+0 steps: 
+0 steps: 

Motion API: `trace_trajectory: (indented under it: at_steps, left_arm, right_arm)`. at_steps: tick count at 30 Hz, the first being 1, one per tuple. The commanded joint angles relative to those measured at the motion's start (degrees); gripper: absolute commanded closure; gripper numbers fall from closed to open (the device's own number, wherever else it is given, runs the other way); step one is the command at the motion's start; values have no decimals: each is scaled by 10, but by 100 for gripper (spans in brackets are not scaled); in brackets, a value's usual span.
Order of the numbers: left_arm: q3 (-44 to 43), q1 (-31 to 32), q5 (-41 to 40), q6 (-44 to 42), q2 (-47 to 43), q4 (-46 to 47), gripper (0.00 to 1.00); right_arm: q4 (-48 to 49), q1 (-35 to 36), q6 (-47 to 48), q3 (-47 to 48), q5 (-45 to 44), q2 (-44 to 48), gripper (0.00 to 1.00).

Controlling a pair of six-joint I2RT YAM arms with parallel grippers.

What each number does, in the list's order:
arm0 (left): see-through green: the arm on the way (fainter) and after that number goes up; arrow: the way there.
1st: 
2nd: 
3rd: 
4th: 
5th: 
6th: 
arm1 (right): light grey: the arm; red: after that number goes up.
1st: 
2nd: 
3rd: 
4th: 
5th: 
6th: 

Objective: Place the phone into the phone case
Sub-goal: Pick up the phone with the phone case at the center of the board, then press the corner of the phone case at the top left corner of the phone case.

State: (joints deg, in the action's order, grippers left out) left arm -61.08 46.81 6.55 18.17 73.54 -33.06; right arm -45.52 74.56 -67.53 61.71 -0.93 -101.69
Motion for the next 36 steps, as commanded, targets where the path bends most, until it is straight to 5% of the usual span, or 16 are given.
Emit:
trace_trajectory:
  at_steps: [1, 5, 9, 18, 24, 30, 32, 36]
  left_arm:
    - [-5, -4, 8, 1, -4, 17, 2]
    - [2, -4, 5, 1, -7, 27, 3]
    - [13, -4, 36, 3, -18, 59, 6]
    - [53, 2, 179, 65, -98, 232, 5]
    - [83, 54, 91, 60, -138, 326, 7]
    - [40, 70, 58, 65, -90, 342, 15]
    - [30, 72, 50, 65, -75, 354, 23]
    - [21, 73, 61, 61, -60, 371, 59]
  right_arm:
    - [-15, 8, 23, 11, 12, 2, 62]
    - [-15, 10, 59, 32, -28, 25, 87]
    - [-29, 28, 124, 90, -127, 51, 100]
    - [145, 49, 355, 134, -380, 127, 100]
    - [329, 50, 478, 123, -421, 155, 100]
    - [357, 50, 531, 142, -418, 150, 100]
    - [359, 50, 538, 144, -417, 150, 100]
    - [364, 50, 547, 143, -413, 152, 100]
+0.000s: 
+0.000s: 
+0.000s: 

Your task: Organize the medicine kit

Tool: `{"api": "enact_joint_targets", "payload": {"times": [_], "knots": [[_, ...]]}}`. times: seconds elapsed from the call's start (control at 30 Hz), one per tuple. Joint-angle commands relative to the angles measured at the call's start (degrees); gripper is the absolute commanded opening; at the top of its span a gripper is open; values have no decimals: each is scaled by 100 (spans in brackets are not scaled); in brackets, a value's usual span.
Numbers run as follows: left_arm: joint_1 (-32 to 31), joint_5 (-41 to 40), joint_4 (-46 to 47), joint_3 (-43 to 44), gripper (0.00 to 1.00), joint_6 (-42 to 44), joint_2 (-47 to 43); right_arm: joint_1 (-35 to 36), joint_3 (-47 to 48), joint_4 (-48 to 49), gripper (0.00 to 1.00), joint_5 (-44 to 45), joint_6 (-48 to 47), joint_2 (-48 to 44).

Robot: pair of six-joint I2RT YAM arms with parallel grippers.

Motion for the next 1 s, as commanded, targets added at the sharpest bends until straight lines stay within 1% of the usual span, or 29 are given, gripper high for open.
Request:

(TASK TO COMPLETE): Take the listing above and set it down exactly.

(YOUR SOLUTION):
+0 steps: 
+0 steps: 

Motion API: `trace_trajectory: (indented under it: at_steps, left_arm, right_arm)`. at_steps: tick count at 30 Hz, the first being 1, one per tuple. The commanded joint angles relative to those measured at the motion's start (degrees); gripper: absolute commanded closure; gripper numbers fall from closed to open (the device's own number, wherever else it is given, runs the other way); step one is the command at the motion's start; values have no decimals: each is scaled by 10, but by 100 for gripper (spans in brackets are not scaled); in brackets, a value's usual span.
Order of the numbers: left_arm: q3 (-44 to 43), q1 (-31 to 32), q5 (-41 to 40), q6 (-44 to 42), q2 (-47 to 43), q4 (-46 to 47), gripper (0.00 to 1.00); right_arm: q4 (-48 to 49), q1 (-35 to 36), q6 (-47 to 48), q3 (-47 to 48), q5 (-45 to 44), q2 (-44 to 48), gripper (0.00 to 1.00).

Controlling a pair of six-joint I2RT YAM arms with parallel grippers.

What each number does, in the list's order:
arm0 (left): see-through green: the arm on the way (fainter) and after that number goes up; arrow: the way there.
1st: 
2nd: 
3rd: 
4th: 
5th: 
6th: 
arm1 (right): light grey: the arm; red: after that number goes up.
1st: 
2nd: 
3rd: 
4th: 
5th: 
6th: 

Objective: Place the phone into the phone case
Sub-goal: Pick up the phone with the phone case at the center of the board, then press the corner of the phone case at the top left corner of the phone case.

State: (joints deg, in the action's order, grippers left out) left arm -61.08 46.81 6.55 18.17 73.54 -33.06; right arm -45.52 74.56 -67.53 61.71 -0.93 -101.69
Motion for the next 36 steps, as commanded, targets where the path bends most, until it is straight to 5% of the usual span, or 16 are given.
Emit:
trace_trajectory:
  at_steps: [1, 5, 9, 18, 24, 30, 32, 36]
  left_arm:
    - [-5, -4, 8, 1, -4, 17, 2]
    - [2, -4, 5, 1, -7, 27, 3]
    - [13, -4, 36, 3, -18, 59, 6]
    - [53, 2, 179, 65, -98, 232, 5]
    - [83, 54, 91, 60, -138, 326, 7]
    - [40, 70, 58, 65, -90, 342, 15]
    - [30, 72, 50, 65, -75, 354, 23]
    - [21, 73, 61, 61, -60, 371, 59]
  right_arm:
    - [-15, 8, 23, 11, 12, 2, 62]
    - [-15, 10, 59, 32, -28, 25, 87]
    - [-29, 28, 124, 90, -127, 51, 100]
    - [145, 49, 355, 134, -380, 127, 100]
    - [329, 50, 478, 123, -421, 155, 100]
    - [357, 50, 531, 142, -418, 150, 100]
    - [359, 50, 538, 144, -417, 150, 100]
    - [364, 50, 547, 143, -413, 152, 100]
+0.000s: 
+0.000s: 
+0.000s: 

Your task: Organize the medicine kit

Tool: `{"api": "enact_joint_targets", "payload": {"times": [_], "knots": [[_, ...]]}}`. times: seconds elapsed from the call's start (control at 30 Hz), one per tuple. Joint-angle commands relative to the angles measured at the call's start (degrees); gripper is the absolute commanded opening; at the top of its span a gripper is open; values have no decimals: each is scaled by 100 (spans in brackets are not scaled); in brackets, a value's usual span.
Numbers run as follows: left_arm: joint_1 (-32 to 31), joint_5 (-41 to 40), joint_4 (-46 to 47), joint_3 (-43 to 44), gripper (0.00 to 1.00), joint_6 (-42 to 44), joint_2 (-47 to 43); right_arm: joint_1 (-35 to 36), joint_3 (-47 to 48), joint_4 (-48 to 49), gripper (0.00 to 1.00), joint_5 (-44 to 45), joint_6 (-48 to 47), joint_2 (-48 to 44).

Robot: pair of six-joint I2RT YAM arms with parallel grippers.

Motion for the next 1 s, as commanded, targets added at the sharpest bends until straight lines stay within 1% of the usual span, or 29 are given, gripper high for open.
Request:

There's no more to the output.